▸ **Brief**:
Repeat the records below exactly. Omit the pictures.

[Collection entries]
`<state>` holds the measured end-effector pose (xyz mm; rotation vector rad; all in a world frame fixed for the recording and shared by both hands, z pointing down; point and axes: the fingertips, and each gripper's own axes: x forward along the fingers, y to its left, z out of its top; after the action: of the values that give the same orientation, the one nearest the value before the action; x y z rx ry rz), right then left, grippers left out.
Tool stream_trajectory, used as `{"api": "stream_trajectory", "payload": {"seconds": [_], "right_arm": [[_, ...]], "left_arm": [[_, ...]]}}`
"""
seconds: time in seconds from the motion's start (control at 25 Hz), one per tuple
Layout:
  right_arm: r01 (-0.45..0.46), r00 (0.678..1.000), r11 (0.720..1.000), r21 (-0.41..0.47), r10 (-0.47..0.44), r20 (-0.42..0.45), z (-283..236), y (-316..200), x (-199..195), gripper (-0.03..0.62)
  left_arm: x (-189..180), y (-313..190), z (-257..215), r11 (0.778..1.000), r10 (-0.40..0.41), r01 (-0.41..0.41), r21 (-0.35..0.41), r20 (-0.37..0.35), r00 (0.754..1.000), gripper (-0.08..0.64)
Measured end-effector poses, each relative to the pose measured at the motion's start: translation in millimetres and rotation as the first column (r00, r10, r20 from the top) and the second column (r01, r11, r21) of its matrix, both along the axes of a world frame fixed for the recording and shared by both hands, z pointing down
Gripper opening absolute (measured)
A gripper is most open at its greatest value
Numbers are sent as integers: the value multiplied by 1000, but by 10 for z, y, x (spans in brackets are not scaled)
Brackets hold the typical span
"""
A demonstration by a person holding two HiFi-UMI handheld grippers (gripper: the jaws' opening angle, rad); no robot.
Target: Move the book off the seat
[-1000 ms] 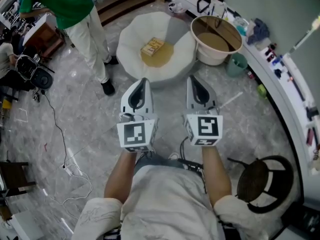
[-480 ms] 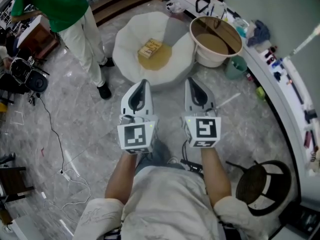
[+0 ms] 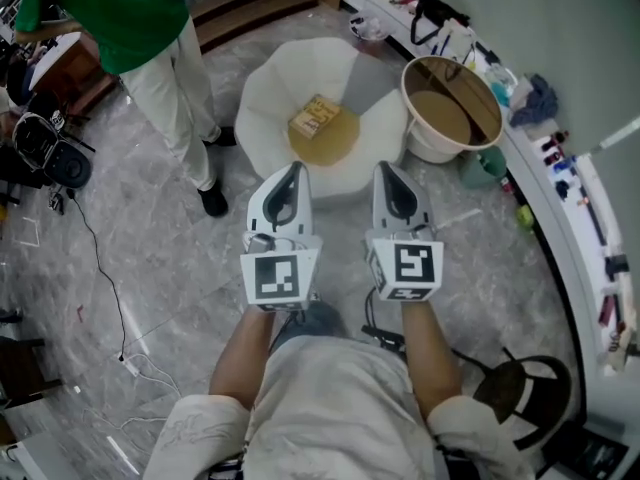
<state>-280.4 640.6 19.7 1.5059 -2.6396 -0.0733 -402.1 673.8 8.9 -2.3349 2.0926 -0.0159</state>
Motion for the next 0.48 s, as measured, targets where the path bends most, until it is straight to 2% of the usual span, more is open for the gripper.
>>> {"api": "stream_trajectory", "payload": {"seconds": [0.2,0.48], "right_arm": [[-7,1000,1000,-7,7,-2,37,-349,-371,0],[-21,1000,1000,-4,21,5,47,-683,-616,-2]], "left_arm": [[-379,-353,27,1000,6,-6,-4,2,1000,2],[-633,-662,110,1000,13,-13,-16,-11,1000,2]]}}
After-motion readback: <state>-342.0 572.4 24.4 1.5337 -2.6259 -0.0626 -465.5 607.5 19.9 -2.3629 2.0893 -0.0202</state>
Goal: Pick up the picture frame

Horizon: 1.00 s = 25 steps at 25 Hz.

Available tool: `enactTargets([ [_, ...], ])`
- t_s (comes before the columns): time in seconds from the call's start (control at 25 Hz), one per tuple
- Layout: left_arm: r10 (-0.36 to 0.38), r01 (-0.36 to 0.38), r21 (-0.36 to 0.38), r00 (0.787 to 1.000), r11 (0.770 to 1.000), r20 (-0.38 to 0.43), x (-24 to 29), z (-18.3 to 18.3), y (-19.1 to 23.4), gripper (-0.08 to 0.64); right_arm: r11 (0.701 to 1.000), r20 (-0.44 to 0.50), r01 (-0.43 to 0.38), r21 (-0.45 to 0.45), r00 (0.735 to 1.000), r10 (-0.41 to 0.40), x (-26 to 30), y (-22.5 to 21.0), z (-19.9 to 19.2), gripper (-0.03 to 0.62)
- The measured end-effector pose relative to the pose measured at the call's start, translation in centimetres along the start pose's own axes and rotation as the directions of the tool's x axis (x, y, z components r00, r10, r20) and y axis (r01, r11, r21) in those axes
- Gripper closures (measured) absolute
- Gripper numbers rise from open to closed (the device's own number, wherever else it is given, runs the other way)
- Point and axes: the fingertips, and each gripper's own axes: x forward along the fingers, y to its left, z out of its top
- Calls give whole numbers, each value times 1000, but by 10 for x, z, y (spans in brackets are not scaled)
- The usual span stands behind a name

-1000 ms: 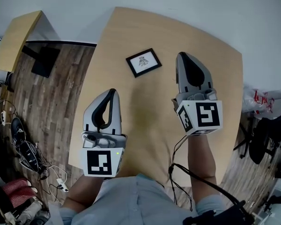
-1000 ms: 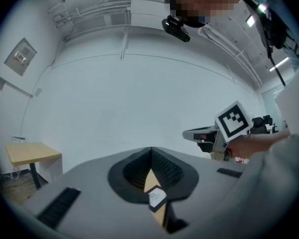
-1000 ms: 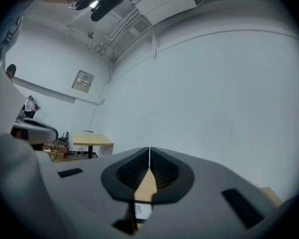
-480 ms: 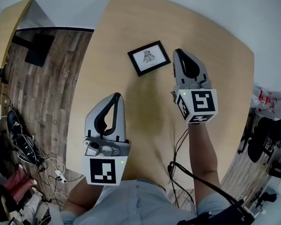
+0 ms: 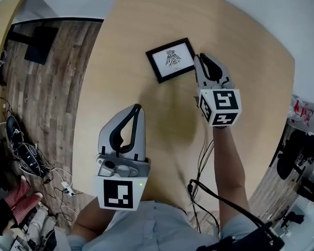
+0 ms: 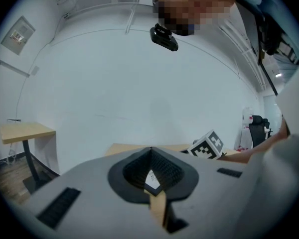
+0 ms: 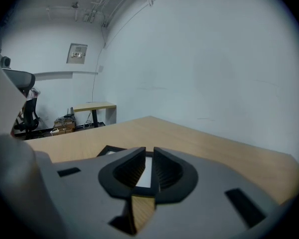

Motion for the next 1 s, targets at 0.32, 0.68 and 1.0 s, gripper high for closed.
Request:
enactTargets([
  [0.32, -13, 13, -6, 999, 1000, -37, 5, -12, -2, 560, 1000, -89, -30, 1, 996, 30, 22, -3, -27, 486],
  [0.68, -2, 2, -8, 998, 1000, -62, 10, -21, 4, 560, 1000, -183, -22, -8, 983, 20, 35, -8, -47, 483],
  [1.0, -6, 6, -11, 997, 1000, -73, 11, -24, 2, 560, 998, -268, -63, 27, 961, 68, 41, -8, -52, 486],
])
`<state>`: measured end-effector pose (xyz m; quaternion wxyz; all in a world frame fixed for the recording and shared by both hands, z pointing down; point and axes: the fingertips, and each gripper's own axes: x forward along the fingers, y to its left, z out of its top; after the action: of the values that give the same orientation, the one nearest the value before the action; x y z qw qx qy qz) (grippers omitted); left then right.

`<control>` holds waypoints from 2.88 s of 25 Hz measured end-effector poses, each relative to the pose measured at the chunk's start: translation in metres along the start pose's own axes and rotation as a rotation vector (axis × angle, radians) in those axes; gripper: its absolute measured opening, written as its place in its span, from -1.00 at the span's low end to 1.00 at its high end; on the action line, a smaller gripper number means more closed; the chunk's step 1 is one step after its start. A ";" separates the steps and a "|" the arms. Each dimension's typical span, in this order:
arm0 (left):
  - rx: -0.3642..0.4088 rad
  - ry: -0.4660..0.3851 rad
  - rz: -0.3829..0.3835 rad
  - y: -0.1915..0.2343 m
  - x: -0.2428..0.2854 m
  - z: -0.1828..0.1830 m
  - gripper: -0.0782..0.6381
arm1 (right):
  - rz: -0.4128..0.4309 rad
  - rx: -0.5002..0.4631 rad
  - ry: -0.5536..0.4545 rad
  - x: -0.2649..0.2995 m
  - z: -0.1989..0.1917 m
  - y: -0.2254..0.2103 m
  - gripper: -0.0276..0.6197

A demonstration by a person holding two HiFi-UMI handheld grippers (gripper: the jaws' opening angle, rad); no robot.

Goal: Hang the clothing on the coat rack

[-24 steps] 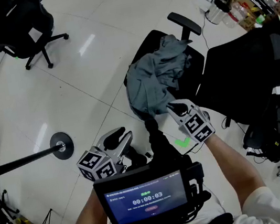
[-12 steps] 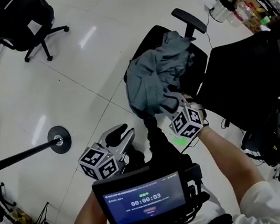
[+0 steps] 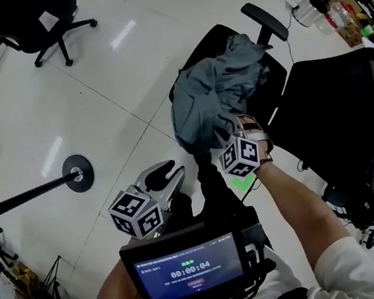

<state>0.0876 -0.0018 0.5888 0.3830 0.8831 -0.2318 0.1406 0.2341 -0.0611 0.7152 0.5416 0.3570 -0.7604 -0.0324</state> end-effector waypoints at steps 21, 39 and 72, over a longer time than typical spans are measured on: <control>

▸ **Solved exercise**:
`<state>` holds the measured end-effector pose (xyz mm; rotation vector rad; all in a world frame fixed for the recording and shared by both hands, z pointing down; point and axes: the fingertips, and each gripper's own axes: x forward along the fingers, y to its left, z out of its top; after the action: of the values that give the same orientation, the one nearest the value before the action; x y z rx ry rz), right then left, grippers left out.
Tool stream_trajectory, used as `{"api": "stream_trajectory", "payload": {"seconds": [_], "right_arm": [[_, ...]], "left_arm": [[_, ...]]}}`
"""
seconds: time in seconds from the motion's start (control at 25 Hz), one per tuple
Layout:
  right_arm: r01 (-0.45..0.46), r00 (0.678..1.000), r11 (0.720..1.000), r21 (-0.41..0.47), r10 (-0.47..0.44), r20 (-0.42..0.45), z (-283..236), y (-316..200), x (-199..195), gripper (-0.03..0.62)
  left_arm: x (-189..180), y (-313..190), z (-257..215), r11 (0.778..1.000), r10 (-0.40..0.41), r01 (-0.41..0.41), r21 (-0.35..0.41), r20 (-0.37..0.35), r00 (0.754..1.000), gripper (-0.08..0.64)
Measured end-effector poses, each relative to the pose measured at the motion's start: translation in millimetres and rotation as the first column (r00, r10, r20 from the top) and the second column (r01, r11, r21) of its matrix, both along the axes of a world frame fixed for the recording and shared by both hands, z pointing down
Gripper opening absolute (measured)
A gripper is most open at its greatest value
Numbers are sent as integers: the value multiplied by 1000, but by 10 for z, y, x (spans in brackets are not scaled)
Brackets hold the typical span
"""
A demonstration by a person holding two HiFi-UMI handheld grippers (gripper: the jaws' opening angle, rad); no robot.
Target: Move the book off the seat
[-1000 ms] 
[-480 ms] 
[+0 ms] 
<state>-280.4 640.6 19.7 1.5059 -2.6396 -0.0733 -402.1 673.8 8.9 -2.3349 2.0926 -0.0159</state>
Motion for the next 0.48 s, as measured, targets where the path bends most, until it is straight to 2% of the usual span, more is open for the gripper.
>>> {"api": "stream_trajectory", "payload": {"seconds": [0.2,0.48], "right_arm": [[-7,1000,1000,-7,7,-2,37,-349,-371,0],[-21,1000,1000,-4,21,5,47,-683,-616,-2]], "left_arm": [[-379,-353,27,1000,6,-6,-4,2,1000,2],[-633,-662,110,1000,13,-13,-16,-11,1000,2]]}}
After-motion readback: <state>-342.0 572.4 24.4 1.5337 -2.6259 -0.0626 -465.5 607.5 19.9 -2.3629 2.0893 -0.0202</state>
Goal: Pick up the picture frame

Horizon: 1.00 s = 25 steps at 25 Hz.

Available tool: `enactTargets([ [_, ...], ])`
- t_s (comes before the columns): time in seconds from the call's start (control at 25 Hz), one per tuple
- Layout: left_arm: r10 (-0.36 to 0.38), r01 (-0.36 to 0.38), r21 (-0.36 to 0.38), r00 (0.787 to 1.000), r11 (0.770 to 1.000), r20 (-0.38 to 0.43), x (-24 to 29), z (-18.3 to 18.3), y (-19.1 to 23.4), gripper (-0.08 to 0.64); right_arm: r11 (0.701 to 1.000), r20 (-0.44 to 0.50), r01 (-0.43 to 0.38), r21 (-0.45 to 0.45), r00 (0.735 to 1.000), r10 (-0.41 to 0.40), x (-26 to 30), y (-22.5 to 21.0), z (-19.9 to 19.2), gripper (-0.03 to 0.62)
- The measured end-effector pose relative to the pose measured at the call's start, translation in centimetres along the start pose's own axes and rotation as the directions of the tool's x axis (x, y, z components r00, r10, r20) and y axis (r01, r11, r21) in those axes
- Gripper closures (measured) absolute
- Gripper numbers rise from open to closed (the device's own number, wherever else it is given, runs the other way)
- Point and axes: the fingertips, and each gripper's own axes: x forward along the fingers, y to its left, z out of its top
- Calls give whole numbers, each value times 1000, but by 10 for x, z, y (spans in brackets are not scaled)
- The usual span stands behind a name

-1000 ms: 
-1000 ms: 
-1000 ms: 
-480 ms: 
+0 ms: 
+0 ms: 
+0 ms: 

Motion for the next 1 s, targets at 0.32, 0.68 and 1.0 s, gripper high for closed.
Request:
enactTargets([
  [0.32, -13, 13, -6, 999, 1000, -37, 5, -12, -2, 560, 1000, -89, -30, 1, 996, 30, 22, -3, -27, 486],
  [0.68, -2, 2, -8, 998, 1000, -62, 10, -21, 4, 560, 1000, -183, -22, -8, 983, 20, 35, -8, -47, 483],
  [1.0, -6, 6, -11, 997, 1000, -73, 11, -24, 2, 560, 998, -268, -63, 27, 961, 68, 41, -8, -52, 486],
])
`<state>`: measured end-effector pose (xyz m; quaternion wxyz; all in a world frame fixed for the recording and shared by both hands, z pointing down; point and axes: the fingertips, and each gripper's own axes: x forward along the fingers, y to its left, z out of its top; after the action: of the values that give the same orientation, the one nearest the value before the action; x y z qw qx qy qz) (grippers omitted); left then right.

`<control>` holds waypoints from 2.88 s of 25 Hz measured end-effector poses, each relative to the pose measured at the chunk's start: translation in metres along the start pose's own axes and rotation as a rotation vector (axis × angle, radians) in those axes; gripper: its absolute measured opening, written as its place in its span, from -1.00 at the span's low end to 1.00 at its high end; on the action line, a smaller gripper number means more closed; the chunk's step 1 is one step after its start. A ";" separates the steps and a "|" the arms. Each dimension's typical span, in this order:
arm0 (left):
  - rx: -0.3642..0.4088 rad
  - ry: -0.4660..0.3851 rad
  - rz: -0.3829..0.3835 rad
  - y: -0.1915..0.2343 m
  - x: -0.2428..0.2854 m
  - z: -0.1828..0.1830 m
  - gripper: -0.0782..0.6381
arm1 (right):
  - rz: -0.4128..0.4309 rad
  - rx: -0.5002..0.4631 rad
  - ry: -0.5536..0.4545 rad
  - x: -0.2649..0.2995 m
  - z: -0.1989..0.1917 m
  - y: -0.2254..0.2103 m
  - gripper: -0.0276..0.6197

A demonstration by a person holding two HiFi-UMI handheld grippers (gripper: the jaws' opening angle, rad); no robot.

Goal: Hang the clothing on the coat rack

[-24 steps] 
[-12 steps] 
[+0 steps] 

<state>0.0876 -0.0018 0.5888 0.3830 0.8831 -0.2318 0.1406 0.2341 -0.0611 0.7152 0.5416 0.3570 -0.7604 -0.0324</state> end-effector waypoints at steps 21, 39 and 72, over a longer time than typical spans are measured on: <control>

No additional response is required.